■ **PROMPT**
Beneath this line sits some data. Return only its lines from the one holding "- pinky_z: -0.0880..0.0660" through the one holding "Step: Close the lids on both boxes", inclusive, exactly, with the images removed.

■ **INFORMATION SUPPLIED**
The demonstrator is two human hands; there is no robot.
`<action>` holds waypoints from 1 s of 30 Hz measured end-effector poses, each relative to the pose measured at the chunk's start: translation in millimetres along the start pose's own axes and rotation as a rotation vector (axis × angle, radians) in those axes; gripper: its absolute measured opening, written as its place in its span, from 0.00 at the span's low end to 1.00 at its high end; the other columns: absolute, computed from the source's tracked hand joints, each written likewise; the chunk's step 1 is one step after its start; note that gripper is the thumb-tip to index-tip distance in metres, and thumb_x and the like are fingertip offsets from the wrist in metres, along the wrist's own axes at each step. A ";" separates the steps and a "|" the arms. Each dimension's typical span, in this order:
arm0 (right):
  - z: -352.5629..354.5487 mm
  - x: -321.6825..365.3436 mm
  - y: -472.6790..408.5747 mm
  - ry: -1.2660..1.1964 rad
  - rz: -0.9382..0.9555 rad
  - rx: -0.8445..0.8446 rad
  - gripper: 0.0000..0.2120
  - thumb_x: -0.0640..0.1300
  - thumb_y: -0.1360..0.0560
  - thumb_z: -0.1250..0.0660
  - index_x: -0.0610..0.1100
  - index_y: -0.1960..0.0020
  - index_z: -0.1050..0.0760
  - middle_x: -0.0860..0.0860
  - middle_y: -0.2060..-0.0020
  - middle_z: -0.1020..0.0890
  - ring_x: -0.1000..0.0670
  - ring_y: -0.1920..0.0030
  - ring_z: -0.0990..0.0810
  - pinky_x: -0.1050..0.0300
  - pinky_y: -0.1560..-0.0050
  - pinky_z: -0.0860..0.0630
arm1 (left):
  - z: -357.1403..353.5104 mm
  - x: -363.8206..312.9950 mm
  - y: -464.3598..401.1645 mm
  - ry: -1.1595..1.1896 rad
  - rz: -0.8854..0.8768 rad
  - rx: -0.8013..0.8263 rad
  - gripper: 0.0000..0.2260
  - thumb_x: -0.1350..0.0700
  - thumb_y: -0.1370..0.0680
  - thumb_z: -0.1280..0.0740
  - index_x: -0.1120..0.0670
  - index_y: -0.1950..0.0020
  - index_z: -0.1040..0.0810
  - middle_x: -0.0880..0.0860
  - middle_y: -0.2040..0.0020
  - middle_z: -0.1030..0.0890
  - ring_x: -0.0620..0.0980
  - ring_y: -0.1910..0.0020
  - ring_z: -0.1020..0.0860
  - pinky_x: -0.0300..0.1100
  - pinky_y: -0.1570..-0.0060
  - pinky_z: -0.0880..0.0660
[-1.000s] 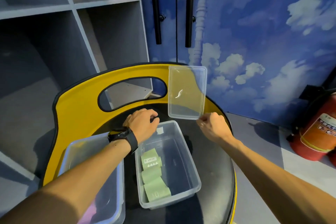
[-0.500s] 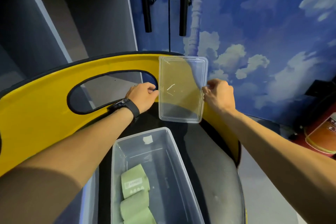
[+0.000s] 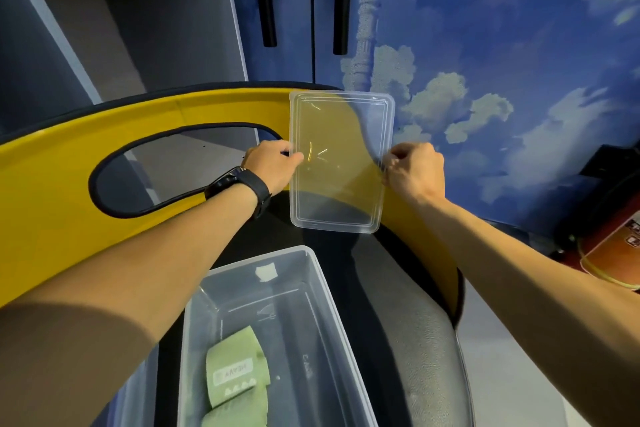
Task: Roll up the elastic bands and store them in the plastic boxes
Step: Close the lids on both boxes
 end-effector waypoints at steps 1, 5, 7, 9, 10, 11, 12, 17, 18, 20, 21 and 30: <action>1.3 -0.1 0.0 0.000 0.001 0.004 0.09 0.39 0.23 0.36 0.39 0.52 0.17 0.39 0.58 0.17 0.39 0.56 0.17 0.43 0.50 0.19 | 1.9 -1.7 1.3 -0.020 -0.010 0.002 0.14 0.51 0.21 0.39 0.59 0.53 0.20 0.62 0.57 0.18 0.60 0.55 0.20 0.54 0.52 0.21; 8.0 5.5 3.5 0.005 0.010 0.018 0.09 0.39 0.23 0.36 0.38 0.51 0.17 0.41 0.57 0.16 0.40 0.54 0.18 0.46 0.49 0.19 | 14.8 -7.8 8.3 -0.053 -0.034 -0.004 0.17 0.52 0.19 0.43 0.61 0.55 0.21 0.63 0.58 0.19 0.62 0.56 0.21 0.51 0.55 0.23; 13.3 11.7 7.2 -0.003 0.011 0.022 0.09 0.40 0.23 0.35 0.39 0.49 0.17 0.41 0.55 0.16 0.41 0.53 0.18 0.47 0.48 0.19 | 24.2 -9.8 14.7 -0.030 -0.027 -0.013 0.17 0.52 0.18 0.43 0.61 0.53 0.20 0.61 0.57 0.18 0.60 0.54 0.20 0.52 0.51 0.22; 19.7 18.1 13.0 -0.013 0.009 0.018 0.10 0.40 0.23 0.35 0.40 0.48 0.17 0.42 0.53 0.16 0.42 0.52 0.18 0.48 0.47 0.20 | 33.3 -13.6 26.4 -0.007 -0.017 -0.005 0.16 0.53 0.18 0.44 0.60 0.51 0.19 0.57 0.55 0.17 0.56 0.53 0.19 0.48 0.48 0.22; 23.1 22.4 17.6 -0.026 0.009 0.015 0.10 0.40 0.22 0.35 0.40 0.47 0.17 0.42 0.53 0.16 0.42 0.52 0.18 0.48 0.46 0.20 | 39.0 -15.8 33.7 -0.003 -0.018 -0.005 0.16 0.54 0.18 0.44 0.60 0.50 0.19 0.56 0.54 0.16 0.54 0.53 0.19 0.45 0.49 0.23; 25.9 26.3 21.6 -0.048 0.010 0.014 0.09 0.40 0.22 0.35 0.39 0.47 0.17 0.42 0.53 0.16 0.42 0.52 0.17 0.47 0.46 0.20 | 45.6 -18.1 41.3 0.002 -0.021 -0.010 0.15 0.54 0.18 0.43 0.59 0.50 0.19 0.55 0.54 0.16 0.52 0.54 0.19 0.42 0.50 0.24; 28.5 30.6 27.2 -0.075 0.007 0.018 0.09 0.40 0.22 0.35 0.39 0.47 0.17 0.42 0.53 0.16 0.42 0.52 0.17 0.46 0.45 0.20 | 53.1 -19.9 49.8 0.012 -0.020 -0.018 0.15 0.54 0.18 0.43 0.59 0.49 0.18 0.54 0.54 0.16 0.51 0.54 0.19 0.41 0.51 0.24; 43.3 54.2 61.5 -0.203 -0.003 0.072 0.07 0.40 0.21 0.34 0.38 0.48 0.19 0.46 0.57 0.17 0.50 0.60 0.17 0.55 0.50 0.18 | 87.1 -17.8 89.5 0.087 0.023 0.015 0.10 0.57 0.22 0.36 0.54 0.43 0.19 0.54 0.50 0.16 0.54 0.48 0.20 0.50 0.43 0.23; 46.1 58.3 68.6 -0.232 -0.007 0.086 0.06 0.39 0.22 0.33 0.39 0.49 0.18 0.46 0.58 0.17 0.52 0.61 0.17 0.57 0.51 0.18 | 93.0 -15.5 97.2 0.121 0.040 0.023 0.11 0.59 0.22 0.35 0.53 0.41 0.19 0.55 0.48 0.16 0.55 0.46 0.20 0.50 0.42 0.24; 49.7 64.3 84.3 -0.310 -0.035 0.135 0.05 0.38 0.23 0.32 0.39 0.50 0.18 0.46 0.57 0.17 0.52 0.61 0.17 0.59 0.53 0.18 | 103.7 -11.2 112.0 0.219 0.076 0.027 0.13 0.61 0.22 0.37 0.53 0.40 0.20 0.54 0.45 0.17 0.55 0.45 0.21 0.51 0.40 0.24; 51.0 65.8 91.6 -0.351 -0.052 0.161 0.05 0.37 0.24 0.31 0.39 0.51 0.18 0.45 0.57 0.16 0.51 0.59 0.16 0.58 0.52 0.18 | 108.3 -8.6 119.3 0.278 0.106 0.026 0.13 0.61 0.22 0.39 0.54 0.40 0.20 0.53 0.48 0.17 0.53 0.47 0.20 0.50 0.42 0.23; 58.8 72.7 158.9 -0.772 -0.380 0.435 0.10 0.29 0.24 0.39 0.29 0.45 0.23 0.37 0.49 0.17 0.45 0.56 0.17 0.59 0.55 0.18 | 129.1 14.0 192.7 0.542 0.339 0.020 0.11 0.53 0.20 0.39 0.56 0.46 0.21 0.55 0.55 0.15 0.49 0.55 0.17 0.44 0.44 0.22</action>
Point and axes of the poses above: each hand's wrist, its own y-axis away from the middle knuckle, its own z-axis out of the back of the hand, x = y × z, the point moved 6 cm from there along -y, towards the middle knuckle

■ **FINAL ANSWER**
  - pinky_z: -0.0880..0.0660
[-1.000s] 
[-0.500s] 
[+0.000s] 
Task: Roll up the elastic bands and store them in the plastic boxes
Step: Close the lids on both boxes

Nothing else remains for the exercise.